EXERCISE OBJECTIVE: A faithful transcription of all the data, images excluded, is the required answer.

====== THE RECORDS

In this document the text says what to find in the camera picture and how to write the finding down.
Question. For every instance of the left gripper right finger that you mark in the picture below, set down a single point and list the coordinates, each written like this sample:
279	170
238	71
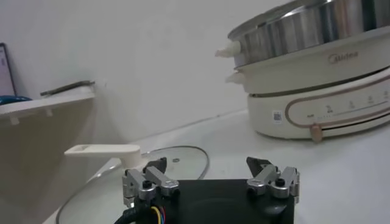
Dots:
274	182

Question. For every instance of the black flat box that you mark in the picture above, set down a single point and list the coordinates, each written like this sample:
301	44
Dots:
67	87

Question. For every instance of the white side desk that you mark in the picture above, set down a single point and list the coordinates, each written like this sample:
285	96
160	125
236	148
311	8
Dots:
45	105

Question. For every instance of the blue and black mouse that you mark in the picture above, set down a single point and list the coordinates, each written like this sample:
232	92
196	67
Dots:
13	99

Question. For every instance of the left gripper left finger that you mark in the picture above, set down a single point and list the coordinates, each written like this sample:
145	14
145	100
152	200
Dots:
152	182

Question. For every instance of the cream electric cooker pot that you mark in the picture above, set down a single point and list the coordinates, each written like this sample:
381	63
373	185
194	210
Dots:
304	70

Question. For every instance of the stainless steel steamer basket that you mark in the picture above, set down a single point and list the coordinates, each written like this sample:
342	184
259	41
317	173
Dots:
298	30

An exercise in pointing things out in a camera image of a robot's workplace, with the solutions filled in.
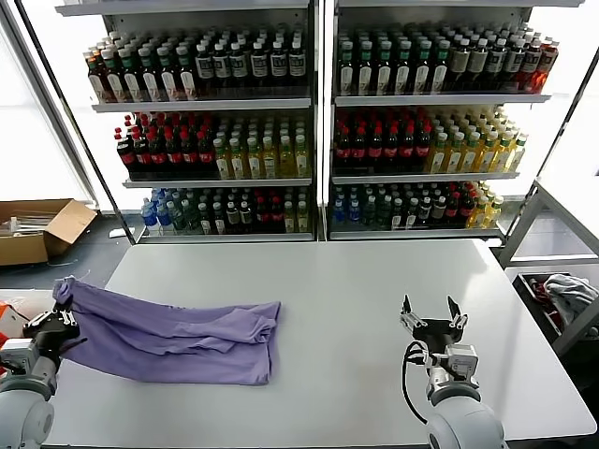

============

OUTPUT OF THE TASK:
In this document the text says what to find in the camera picture and how to write the finding down.
Question. For every instance of the left gripper right finger that you mark in the picture below, set down a single point and list the coordinates, each written like this sample:
279	170
238	71
Dots:
274	182

Question. For every instance of the black flat box that you mark in the picture above, set down a single point and list the coordinates, each written like this sample:
301	44
Dots:
67	87

Question. For every instance of the white side desk that you mark in the picture above, set down a single point and list the coordinates, each written like this sample:
285	96
160	125
236	148
311	8
Dots:
45	105

Question. For every instance of the blue and black mouse that you mark in the picture above, set down a single point and list the coordinates, each written like this sample:
232	92
196	67
Dots:
13	99

Question. For every instance of the left gripper left finger that you mark in the picture above, set down a single point and list the coordinates, each written like this sample:
145	14
145	100
152	200
Dots:
152	182

Question. For every instance of the cream electric cooker pot that you mark in the picture above, set down a single point and list the coordinates, each written like this sample:
381	63
373	185
194	210
Dots:
304	70

Question. For every instance of the stainless steel steamer basket that you mark in the picture above, set down a single point and list the coordinates, each written like this sample:
342	184
259	41
317	173
Dots:
298	30

An exercise in pointing things out in a camera image of a robot's workplace, with the solutions filled in.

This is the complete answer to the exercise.